Work instruction:
Look through the entries below and extract exactly the lines from the one containing "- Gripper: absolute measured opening" through the one containing "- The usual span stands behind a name", ends included.

Records drawn from a dataset:
=== Begin Enclosure ===
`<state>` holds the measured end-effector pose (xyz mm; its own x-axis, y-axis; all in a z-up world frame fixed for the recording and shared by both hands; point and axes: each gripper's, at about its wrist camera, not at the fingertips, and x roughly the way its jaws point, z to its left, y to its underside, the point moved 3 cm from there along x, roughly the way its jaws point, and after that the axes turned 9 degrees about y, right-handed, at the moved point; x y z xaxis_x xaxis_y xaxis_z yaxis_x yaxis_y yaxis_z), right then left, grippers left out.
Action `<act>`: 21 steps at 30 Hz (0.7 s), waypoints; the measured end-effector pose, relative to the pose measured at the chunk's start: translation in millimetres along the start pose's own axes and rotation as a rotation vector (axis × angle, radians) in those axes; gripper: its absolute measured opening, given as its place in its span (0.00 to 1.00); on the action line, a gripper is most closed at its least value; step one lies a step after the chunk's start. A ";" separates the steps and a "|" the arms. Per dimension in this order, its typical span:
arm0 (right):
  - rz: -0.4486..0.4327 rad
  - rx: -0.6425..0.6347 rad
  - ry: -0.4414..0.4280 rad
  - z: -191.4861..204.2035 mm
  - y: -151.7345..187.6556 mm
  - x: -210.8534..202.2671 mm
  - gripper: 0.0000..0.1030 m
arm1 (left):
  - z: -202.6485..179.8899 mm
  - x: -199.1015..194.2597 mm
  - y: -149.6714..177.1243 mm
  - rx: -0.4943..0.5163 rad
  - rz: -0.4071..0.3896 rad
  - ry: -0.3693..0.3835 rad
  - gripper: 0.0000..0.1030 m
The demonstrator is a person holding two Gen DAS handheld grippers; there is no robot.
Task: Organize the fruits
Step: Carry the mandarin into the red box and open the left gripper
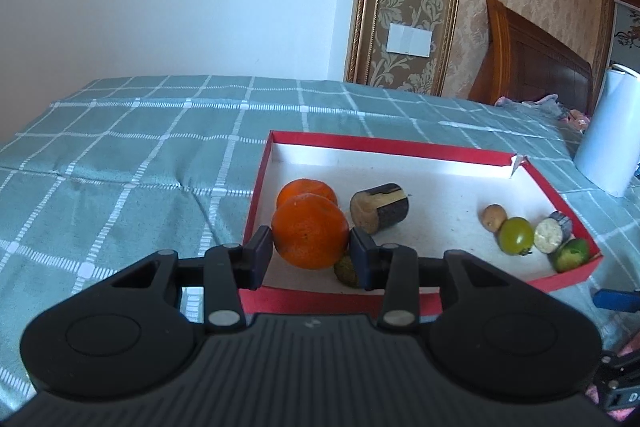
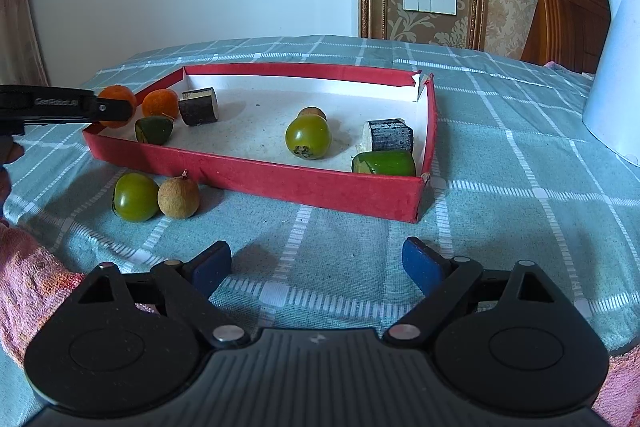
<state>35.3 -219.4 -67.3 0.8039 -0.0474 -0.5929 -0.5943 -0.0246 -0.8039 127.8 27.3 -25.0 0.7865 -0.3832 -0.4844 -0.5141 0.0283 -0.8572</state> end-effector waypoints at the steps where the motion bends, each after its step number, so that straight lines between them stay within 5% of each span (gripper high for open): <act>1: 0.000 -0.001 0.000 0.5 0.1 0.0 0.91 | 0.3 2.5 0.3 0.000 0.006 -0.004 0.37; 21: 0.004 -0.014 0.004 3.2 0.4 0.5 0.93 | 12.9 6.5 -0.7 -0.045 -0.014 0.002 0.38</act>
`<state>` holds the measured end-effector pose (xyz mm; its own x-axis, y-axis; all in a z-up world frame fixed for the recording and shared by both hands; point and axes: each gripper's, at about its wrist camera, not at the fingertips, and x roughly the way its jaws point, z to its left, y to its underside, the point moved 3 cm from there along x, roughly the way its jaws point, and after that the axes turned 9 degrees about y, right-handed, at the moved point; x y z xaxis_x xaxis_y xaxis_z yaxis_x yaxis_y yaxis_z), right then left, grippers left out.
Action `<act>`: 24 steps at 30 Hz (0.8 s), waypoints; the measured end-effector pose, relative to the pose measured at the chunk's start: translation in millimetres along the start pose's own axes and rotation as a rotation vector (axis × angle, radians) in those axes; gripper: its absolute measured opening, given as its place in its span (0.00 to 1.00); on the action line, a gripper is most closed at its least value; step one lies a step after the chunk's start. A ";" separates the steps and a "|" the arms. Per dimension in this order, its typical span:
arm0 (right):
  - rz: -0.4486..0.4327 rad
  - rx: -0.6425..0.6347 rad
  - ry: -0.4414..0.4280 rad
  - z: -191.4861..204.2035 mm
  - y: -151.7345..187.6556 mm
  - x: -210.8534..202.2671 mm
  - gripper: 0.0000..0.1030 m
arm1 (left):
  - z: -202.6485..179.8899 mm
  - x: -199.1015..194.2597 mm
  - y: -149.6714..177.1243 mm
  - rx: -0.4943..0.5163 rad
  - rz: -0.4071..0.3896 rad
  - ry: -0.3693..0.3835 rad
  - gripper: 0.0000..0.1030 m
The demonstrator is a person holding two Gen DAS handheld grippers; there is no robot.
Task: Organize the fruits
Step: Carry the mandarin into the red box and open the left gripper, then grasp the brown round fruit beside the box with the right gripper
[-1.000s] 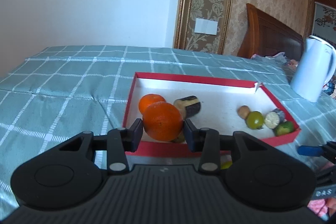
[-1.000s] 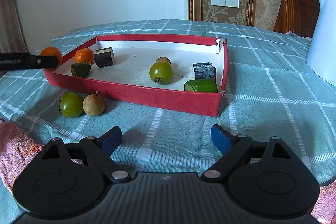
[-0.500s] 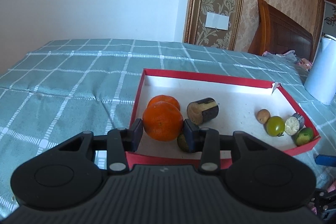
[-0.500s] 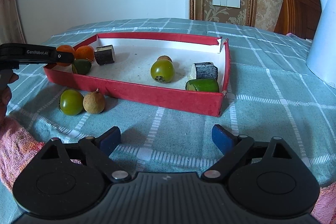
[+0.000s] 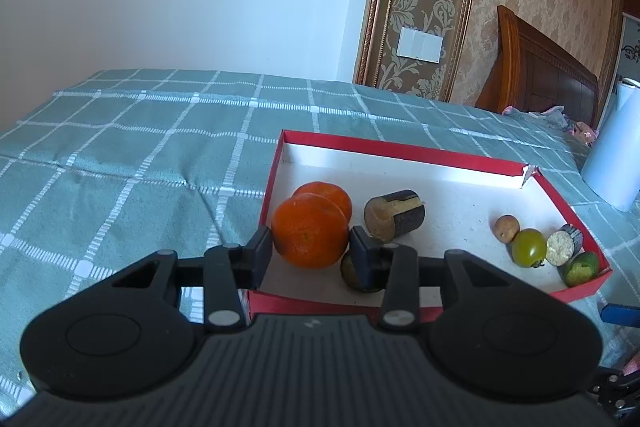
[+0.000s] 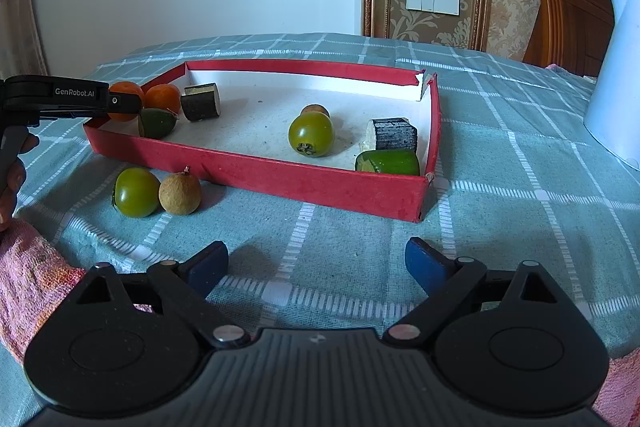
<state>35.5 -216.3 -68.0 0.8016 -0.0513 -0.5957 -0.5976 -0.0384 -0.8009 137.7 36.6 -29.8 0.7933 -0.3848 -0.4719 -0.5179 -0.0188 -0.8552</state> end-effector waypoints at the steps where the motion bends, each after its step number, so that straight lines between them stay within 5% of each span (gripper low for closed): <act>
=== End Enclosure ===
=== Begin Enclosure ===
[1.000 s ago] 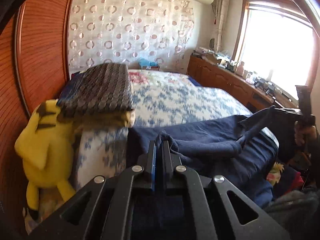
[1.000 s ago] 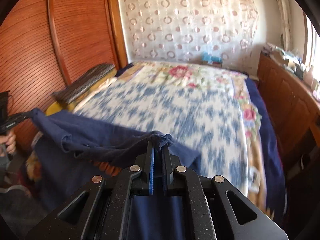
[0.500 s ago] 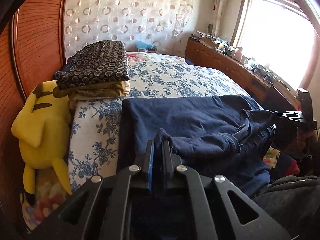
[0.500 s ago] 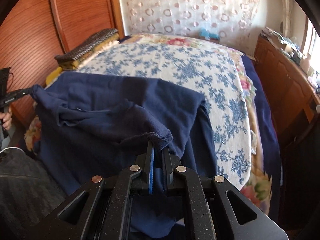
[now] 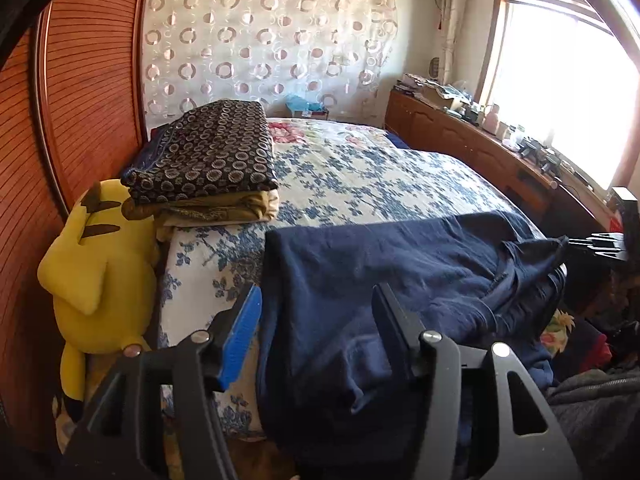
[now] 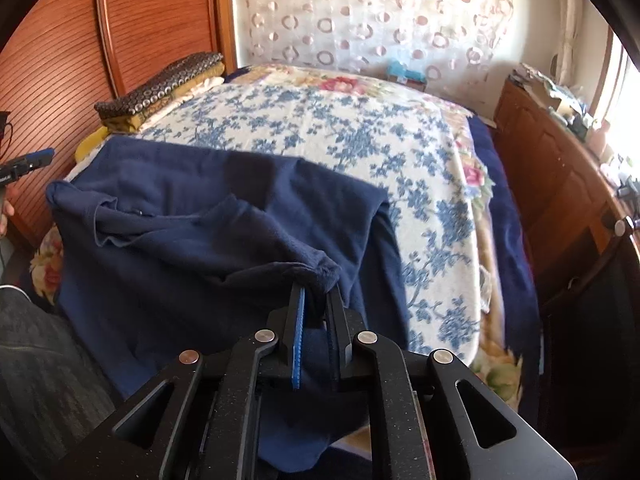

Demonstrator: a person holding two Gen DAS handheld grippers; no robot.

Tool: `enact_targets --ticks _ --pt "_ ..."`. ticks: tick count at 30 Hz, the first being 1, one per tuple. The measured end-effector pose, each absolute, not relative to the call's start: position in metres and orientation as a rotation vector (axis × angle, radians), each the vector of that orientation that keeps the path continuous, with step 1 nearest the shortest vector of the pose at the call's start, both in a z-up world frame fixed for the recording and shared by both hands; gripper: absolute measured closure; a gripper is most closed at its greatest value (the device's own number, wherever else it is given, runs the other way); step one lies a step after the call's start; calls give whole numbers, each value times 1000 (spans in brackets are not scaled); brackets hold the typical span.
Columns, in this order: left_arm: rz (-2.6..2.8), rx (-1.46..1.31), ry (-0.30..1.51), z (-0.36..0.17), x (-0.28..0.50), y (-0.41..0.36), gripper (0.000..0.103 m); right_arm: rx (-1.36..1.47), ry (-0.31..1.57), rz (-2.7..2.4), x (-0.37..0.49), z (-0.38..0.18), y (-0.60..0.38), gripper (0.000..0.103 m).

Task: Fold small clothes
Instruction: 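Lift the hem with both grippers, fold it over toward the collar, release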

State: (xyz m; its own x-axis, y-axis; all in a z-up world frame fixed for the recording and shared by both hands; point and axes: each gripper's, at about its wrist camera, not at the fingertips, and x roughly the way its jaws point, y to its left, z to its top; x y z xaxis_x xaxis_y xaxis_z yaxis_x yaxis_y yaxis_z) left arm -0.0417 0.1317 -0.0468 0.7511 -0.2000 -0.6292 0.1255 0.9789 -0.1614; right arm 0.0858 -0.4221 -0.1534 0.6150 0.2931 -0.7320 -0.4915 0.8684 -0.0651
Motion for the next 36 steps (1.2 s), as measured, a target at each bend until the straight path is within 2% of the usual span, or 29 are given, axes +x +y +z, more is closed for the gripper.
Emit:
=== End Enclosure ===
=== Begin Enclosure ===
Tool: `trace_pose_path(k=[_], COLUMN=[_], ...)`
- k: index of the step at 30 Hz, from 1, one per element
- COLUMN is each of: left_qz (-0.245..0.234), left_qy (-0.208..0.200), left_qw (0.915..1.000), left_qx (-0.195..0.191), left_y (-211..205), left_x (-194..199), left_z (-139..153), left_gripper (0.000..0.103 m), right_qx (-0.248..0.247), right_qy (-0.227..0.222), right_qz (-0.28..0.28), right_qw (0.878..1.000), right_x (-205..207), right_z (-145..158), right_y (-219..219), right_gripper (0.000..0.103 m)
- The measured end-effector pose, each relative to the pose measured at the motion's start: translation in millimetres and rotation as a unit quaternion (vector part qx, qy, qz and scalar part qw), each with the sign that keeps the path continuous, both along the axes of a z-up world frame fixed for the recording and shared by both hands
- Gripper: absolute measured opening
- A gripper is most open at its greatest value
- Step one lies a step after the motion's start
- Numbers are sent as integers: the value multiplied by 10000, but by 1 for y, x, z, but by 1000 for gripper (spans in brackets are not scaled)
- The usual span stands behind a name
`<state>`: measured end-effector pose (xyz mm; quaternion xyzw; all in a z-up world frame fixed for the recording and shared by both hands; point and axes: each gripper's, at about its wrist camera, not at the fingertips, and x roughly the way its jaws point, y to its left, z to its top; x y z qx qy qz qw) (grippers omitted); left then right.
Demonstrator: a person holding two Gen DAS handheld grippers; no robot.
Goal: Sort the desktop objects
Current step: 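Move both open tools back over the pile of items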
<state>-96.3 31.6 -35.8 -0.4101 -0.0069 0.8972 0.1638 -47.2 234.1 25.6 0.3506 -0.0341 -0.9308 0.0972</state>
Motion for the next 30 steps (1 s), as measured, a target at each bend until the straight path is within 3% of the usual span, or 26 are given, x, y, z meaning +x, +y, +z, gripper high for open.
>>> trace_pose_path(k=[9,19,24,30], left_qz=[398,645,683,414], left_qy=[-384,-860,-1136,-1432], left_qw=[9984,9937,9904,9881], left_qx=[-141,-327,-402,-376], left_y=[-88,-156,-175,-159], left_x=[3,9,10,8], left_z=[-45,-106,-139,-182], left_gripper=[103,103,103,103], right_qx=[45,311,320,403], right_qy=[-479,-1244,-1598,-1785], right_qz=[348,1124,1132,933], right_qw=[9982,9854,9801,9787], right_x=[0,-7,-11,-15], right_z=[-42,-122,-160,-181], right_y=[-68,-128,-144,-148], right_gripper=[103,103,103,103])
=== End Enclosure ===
Exercise response:
- Gripper: absolute measured opening
- A gripper is most open at its greatest value
- Step one lies a step after the motion's start
- Numbers are sent as integers: the value multiplied by 10000, but by 1 for y, x, z, but by 1000 for gripper (spans in brackets are not scaled)
- The usual span stands behind a name

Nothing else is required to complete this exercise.